= International Ombuds Association =

The International Ombuds Association (IOA) is an organization formed to support organizational ombuds.
The International Ombuds Association has a number of predecessors. It was first formed as the Corporate Ombudsman Association (COA) in 1984 under founding president Mary Rowe. In 1992, to better reflect its membership, the Corporate Ombudsman Association (COA) was re-named The Ombudsman Association (TOA). In July 2005, TOA joined with the University and College Ombudsman Association (UCOA, established 1985) to become the International Ombudsman Association (IOA).

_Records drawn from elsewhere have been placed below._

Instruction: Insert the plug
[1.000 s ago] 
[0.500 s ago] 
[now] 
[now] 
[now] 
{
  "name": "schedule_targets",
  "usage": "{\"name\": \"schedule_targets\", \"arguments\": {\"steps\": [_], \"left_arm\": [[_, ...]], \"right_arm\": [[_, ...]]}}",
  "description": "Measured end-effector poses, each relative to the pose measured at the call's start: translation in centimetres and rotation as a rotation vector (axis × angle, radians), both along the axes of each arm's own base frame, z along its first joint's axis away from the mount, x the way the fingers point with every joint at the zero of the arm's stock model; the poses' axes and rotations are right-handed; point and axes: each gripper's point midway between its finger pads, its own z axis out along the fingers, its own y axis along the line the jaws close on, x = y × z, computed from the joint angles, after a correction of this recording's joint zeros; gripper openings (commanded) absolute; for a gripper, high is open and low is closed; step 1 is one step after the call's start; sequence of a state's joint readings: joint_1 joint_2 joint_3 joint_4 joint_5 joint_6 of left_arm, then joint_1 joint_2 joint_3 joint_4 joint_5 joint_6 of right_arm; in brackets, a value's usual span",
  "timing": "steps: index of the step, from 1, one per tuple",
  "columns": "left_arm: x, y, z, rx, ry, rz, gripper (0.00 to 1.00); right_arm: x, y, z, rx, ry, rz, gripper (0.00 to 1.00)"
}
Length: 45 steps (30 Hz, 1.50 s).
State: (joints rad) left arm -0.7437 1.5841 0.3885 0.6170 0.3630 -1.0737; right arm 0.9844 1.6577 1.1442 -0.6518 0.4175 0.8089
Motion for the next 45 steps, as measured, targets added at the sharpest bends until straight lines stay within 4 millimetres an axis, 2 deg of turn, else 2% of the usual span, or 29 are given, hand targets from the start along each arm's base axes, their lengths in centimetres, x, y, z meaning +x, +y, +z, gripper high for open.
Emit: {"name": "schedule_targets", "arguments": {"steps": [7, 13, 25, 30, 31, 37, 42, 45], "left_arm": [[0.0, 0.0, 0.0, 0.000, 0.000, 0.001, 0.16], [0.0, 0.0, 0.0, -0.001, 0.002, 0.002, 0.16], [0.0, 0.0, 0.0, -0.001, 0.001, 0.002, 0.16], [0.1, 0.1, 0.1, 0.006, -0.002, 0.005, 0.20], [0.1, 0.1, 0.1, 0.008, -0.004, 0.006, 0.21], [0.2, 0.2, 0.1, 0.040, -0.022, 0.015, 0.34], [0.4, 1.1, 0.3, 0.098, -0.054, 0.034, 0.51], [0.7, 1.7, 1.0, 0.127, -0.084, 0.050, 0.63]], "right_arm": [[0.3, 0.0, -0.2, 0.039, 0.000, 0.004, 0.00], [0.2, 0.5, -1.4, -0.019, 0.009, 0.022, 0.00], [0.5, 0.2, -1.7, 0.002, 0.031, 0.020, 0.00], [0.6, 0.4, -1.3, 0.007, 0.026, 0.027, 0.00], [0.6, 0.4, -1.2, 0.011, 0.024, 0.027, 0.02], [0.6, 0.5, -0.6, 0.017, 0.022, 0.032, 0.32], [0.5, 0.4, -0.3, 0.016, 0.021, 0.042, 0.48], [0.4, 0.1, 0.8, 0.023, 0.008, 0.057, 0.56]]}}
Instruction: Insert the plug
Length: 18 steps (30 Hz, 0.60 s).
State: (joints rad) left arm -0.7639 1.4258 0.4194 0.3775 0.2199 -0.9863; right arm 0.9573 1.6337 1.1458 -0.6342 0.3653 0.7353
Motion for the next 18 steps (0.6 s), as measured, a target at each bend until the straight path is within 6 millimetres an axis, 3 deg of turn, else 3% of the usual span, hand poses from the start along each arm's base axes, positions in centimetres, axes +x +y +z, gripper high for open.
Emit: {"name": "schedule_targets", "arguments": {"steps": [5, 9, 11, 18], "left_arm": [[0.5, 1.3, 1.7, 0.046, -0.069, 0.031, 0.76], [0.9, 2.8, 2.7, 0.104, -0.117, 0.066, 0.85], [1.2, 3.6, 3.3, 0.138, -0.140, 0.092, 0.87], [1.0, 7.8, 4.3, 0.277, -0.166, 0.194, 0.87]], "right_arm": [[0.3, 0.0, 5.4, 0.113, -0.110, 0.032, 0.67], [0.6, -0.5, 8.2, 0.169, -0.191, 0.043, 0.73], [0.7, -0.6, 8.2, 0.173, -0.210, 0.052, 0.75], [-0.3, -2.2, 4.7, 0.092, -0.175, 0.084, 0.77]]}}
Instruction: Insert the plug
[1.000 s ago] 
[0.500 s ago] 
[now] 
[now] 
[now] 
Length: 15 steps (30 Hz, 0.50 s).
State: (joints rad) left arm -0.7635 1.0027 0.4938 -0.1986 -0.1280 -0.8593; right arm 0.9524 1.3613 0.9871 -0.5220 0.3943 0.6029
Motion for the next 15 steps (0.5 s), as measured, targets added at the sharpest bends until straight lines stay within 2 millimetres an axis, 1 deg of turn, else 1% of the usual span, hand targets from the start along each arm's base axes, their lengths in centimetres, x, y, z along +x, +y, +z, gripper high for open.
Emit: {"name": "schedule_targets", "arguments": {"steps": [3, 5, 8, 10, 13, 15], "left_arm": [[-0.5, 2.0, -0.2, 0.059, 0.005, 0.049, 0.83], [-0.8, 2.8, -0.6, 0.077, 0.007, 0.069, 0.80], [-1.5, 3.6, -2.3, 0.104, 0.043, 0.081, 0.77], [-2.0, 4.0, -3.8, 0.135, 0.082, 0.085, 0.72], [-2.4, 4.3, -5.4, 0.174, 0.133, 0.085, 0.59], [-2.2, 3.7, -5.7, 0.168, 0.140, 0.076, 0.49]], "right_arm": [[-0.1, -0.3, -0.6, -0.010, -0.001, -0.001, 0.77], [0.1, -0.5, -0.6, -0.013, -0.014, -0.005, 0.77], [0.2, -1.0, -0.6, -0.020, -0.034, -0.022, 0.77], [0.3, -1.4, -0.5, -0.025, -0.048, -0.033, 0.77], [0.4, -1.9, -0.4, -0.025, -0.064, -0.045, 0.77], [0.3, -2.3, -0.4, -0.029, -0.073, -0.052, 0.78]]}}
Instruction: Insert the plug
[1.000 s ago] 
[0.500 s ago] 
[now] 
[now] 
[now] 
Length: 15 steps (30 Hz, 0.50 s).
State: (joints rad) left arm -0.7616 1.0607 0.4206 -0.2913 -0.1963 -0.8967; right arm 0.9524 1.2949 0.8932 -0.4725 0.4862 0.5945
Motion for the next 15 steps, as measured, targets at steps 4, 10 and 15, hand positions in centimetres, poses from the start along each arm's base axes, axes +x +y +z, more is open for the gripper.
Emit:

In 2021, it changed its name to the International Ombuds Association.

==Standards of Practice==

The IOA has promulgated both Standards of Practice and a code of ethics for Organizational Ombuds; both are founded on the idea that Ombuds are to be confidential, neutral (or impartial), informal, and independent.

==Levels of Membership==

The IOA has four levels of membership, including members, associate members, affiliate members, and retiree members. Full membership is granted to practicing Organizational Ombuds who adhere to the IOA's standards of practice and code of ethics, holds no conflicting job functions, and do not serve as an agent of the organization for purposes of notice. Associate members are practicing Organizational Ombuds who have some other job function which limits the independence, neutrality, confidentiality, or informality of their Ombudsing role, who have no job function which would make them an agent of their organization for the purpose of notice, and who support the IOA standards of practice and code of ethics but may be limited in their ability to adhere to them. Affiliate members are persons or entities that support the IOA standards of practice and code of ethics, but who do not serve as Organizational Ombuds. Retiree members practiced Ombudsry for two years as a member of the IOA, UCOA, or TOA before filing for that status.

The organization has over 500 members from a diverse number of countries and a diverse selection of fields, including government, education, and corporate settings.